Exhibit 99.1
PURCHASE AGREEMENT
THIS AGREEMENT is made as of the 20th day of November, 1995, by and between
StarSight Telecast, Inc., a California corporation (the "Company"), with its
principal offices at 00000 Xxxxxxx Xxxxxx, Xxxxxxx, Xxxxxxxxxx 00000, and the
purchaser whose name and address is set forth on the signature page hereof (the
"Purchaser").
IN CONSIDERATION of the mutual covenants contained in this Agreement, the
Company and the Purchaser agree as follows:
SECTION 1. Authorization of Sale of the Shares. Subject to the terms and
conditions of this Agreement, the Company has authorized the sale and issuance
of as many shares of Common Stock, no par value (the "Shares"), of the Company
as will result in gross proceeds to the Company of $5,000,000.
SECTION 2. Agreement to Sell and Purchase the Shares. At the Closing (as
defined in Section 3), the Company will sell to the Purchaser, and the Purchaser
will buy from the Company at a purchase price of $7.50 per share and upon the
terms and conditions hereinafter set forth, for an aggregate purchase price of
$3,587,745.00, 478,366 Shares.
The Company proposes to enter into this same form of purchase agreement
with certain other investors (the "Other Purchasers") and expects to complete
sales of the Shares to them.
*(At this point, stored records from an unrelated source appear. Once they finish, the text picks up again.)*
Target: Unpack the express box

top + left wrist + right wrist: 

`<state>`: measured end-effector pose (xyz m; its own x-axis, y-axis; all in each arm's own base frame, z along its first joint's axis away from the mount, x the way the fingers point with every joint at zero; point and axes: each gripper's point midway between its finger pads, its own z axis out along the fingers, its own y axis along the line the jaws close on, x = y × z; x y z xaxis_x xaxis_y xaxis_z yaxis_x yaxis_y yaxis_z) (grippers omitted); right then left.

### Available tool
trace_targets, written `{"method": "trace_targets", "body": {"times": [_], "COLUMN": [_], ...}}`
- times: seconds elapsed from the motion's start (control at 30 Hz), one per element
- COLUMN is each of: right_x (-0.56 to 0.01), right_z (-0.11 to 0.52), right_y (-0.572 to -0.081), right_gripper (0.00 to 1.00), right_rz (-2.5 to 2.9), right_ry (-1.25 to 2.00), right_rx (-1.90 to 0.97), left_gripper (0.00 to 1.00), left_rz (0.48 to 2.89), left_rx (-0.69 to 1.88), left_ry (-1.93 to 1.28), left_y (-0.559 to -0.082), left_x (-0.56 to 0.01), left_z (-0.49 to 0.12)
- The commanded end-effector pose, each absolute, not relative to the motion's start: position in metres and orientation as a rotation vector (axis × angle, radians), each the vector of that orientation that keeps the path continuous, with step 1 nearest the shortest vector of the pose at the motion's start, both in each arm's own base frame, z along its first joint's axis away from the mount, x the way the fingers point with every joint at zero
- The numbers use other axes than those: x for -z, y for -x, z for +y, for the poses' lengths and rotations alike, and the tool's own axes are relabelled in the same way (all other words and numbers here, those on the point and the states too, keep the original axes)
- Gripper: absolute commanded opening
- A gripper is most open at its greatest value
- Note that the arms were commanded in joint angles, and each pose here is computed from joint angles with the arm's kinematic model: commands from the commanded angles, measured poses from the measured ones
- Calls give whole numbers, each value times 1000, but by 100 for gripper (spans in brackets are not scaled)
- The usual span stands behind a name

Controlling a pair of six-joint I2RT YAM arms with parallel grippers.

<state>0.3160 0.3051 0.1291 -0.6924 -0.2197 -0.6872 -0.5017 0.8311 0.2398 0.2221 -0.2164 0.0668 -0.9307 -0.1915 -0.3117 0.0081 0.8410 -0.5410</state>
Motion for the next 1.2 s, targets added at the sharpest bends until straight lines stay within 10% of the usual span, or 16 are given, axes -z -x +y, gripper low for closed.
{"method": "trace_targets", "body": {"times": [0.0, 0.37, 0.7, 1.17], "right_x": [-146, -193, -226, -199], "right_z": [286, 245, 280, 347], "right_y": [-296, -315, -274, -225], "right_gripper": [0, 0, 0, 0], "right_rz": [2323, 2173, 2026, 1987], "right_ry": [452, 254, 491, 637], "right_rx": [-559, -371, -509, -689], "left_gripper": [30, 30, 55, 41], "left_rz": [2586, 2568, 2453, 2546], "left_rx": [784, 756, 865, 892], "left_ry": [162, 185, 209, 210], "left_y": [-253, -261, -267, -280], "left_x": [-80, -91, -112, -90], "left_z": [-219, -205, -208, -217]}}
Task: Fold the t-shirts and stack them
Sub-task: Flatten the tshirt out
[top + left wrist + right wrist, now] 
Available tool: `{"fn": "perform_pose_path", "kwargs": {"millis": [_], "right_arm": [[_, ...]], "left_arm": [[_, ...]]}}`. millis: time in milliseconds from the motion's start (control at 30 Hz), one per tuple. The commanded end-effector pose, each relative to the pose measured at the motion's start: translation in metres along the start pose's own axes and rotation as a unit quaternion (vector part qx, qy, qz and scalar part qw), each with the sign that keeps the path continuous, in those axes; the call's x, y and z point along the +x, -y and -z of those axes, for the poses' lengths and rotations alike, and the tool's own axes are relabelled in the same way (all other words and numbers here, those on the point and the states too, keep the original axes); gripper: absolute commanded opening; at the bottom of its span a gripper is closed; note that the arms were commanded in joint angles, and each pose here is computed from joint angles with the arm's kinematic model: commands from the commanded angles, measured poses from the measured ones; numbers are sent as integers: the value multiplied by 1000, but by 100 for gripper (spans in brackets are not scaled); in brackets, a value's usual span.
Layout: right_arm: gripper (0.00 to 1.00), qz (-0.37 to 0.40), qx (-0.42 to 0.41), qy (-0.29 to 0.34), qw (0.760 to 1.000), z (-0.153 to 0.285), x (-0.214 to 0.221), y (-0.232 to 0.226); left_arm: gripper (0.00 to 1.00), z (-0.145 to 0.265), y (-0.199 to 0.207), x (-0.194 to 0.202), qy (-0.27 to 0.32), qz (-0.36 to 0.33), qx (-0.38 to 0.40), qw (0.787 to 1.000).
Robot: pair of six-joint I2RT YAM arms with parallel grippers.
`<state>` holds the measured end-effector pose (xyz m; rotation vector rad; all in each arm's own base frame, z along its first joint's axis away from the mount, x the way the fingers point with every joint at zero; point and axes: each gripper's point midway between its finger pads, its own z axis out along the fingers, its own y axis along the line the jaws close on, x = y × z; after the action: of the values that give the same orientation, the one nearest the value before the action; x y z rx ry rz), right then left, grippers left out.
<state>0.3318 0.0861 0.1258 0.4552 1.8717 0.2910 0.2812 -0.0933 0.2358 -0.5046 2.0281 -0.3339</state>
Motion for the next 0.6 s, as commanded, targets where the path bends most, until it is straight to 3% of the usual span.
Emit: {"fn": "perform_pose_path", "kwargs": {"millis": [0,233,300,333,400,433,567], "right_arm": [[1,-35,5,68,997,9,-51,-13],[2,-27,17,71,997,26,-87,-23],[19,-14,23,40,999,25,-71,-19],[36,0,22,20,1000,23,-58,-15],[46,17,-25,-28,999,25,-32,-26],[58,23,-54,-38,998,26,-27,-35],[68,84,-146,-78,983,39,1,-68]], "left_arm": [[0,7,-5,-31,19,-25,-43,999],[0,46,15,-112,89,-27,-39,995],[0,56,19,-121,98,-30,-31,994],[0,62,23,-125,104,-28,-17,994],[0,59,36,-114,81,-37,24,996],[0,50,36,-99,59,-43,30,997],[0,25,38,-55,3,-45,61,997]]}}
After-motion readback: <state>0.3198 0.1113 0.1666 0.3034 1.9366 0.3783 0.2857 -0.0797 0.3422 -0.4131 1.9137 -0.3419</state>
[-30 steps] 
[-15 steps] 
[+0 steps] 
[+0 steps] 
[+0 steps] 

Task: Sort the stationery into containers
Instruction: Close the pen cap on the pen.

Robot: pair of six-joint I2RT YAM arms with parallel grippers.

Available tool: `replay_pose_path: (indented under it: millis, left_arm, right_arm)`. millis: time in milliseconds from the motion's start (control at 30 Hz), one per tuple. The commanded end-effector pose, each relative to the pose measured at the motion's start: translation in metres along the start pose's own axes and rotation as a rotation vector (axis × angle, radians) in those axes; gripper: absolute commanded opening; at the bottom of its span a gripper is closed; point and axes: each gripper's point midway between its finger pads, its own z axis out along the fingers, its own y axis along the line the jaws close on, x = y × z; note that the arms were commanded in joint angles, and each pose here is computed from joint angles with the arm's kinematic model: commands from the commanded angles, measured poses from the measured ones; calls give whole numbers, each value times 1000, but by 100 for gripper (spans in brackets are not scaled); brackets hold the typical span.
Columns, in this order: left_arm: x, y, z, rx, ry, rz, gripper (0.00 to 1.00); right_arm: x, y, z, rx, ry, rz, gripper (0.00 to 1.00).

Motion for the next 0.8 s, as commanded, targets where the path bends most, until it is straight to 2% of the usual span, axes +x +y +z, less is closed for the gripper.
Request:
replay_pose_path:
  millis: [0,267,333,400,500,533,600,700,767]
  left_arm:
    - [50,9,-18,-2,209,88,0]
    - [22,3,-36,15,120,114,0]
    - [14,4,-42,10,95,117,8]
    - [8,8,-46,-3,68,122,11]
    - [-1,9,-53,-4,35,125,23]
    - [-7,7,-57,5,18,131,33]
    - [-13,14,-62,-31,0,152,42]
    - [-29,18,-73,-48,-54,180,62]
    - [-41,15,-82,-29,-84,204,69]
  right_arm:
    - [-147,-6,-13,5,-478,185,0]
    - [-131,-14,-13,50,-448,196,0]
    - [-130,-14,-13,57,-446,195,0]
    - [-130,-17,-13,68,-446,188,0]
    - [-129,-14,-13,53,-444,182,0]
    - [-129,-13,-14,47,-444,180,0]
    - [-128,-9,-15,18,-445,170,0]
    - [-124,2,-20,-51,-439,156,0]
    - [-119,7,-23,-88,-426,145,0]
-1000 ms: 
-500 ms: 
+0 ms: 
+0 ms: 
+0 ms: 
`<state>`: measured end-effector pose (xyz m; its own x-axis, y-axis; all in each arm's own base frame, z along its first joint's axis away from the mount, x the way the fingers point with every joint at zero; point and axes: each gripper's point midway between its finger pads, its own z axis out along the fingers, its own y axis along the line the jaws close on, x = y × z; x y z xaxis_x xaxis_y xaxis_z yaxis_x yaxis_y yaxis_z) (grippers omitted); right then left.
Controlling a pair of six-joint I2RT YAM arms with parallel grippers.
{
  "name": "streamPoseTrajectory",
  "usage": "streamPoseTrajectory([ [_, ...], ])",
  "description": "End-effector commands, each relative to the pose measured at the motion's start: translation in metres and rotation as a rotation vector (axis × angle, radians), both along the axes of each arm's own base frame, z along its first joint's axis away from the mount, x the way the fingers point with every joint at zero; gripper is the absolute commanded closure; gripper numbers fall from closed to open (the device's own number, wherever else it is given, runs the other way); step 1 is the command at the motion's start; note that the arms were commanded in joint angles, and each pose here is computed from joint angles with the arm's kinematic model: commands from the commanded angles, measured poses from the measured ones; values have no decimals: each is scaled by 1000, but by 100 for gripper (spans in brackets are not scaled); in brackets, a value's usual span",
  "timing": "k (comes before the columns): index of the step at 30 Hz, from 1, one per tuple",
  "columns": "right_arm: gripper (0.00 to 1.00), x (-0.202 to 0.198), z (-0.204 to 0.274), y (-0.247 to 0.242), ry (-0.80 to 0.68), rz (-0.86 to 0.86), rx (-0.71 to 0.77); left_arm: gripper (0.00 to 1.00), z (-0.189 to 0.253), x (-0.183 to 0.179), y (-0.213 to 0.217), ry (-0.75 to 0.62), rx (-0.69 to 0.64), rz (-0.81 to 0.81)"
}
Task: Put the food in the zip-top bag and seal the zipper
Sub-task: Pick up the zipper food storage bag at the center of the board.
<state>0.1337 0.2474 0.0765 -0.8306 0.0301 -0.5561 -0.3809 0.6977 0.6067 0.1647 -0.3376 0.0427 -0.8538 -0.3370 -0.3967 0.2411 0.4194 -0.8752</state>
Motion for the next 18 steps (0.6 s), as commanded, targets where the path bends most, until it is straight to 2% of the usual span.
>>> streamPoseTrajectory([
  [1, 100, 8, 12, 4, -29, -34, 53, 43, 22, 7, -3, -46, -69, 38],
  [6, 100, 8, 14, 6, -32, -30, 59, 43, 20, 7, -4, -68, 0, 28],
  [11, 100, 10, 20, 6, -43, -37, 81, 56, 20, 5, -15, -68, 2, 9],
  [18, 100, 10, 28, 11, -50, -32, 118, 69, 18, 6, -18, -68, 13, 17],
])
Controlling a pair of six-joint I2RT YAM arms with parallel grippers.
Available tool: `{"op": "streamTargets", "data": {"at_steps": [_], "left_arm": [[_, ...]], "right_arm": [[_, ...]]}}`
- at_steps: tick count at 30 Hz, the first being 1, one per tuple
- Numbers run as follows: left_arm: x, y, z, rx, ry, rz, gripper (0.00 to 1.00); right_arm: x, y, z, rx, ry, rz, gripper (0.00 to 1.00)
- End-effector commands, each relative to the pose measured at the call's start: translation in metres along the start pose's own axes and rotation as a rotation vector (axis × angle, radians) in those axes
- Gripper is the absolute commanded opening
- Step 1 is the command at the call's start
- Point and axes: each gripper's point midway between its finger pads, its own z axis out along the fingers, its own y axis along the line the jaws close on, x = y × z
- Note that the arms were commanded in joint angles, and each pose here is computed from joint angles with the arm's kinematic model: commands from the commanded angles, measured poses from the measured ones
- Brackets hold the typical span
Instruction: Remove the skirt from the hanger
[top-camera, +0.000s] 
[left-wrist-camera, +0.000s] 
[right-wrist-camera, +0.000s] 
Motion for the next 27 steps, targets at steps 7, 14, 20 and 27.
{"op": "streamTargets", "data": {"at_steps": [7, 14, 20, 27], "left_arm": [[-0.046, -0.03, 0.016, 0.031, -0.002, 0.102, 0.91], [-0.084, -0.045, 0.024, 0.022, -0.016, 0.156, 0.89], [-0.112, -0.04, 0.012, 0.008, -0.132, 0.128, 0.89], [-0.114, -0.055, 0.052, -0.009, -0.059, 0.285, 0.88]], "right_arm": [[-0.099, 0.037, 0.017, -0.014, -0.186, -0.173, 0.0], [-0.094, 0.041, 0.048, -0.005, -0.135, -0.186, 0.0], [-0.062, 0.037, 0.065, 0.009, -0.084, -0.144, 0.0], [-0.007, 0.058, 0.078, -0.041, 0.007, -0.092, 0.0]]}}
The Purchaser and the Other Purchasers are
hereinafter sometimes collectively referred to as the "Purchasers," and this
Agreement and the agreements executed by the Other Purchasers are hereinafter
sometimes collectively referred to as the "Agreements."
SECTION 3. Delivery of the Shares at the Closing. The completion of the
purchase and sale of the Shares (the "Closing") shall occur at the offices of
Wilson, Sonsini, Xxxxxxxx & Xxxxxx, Palo Alto, California (the "Escrow Agent"),
at 10:00 a.m. (local time), on or before November 20, 1995 (the "Closing Date").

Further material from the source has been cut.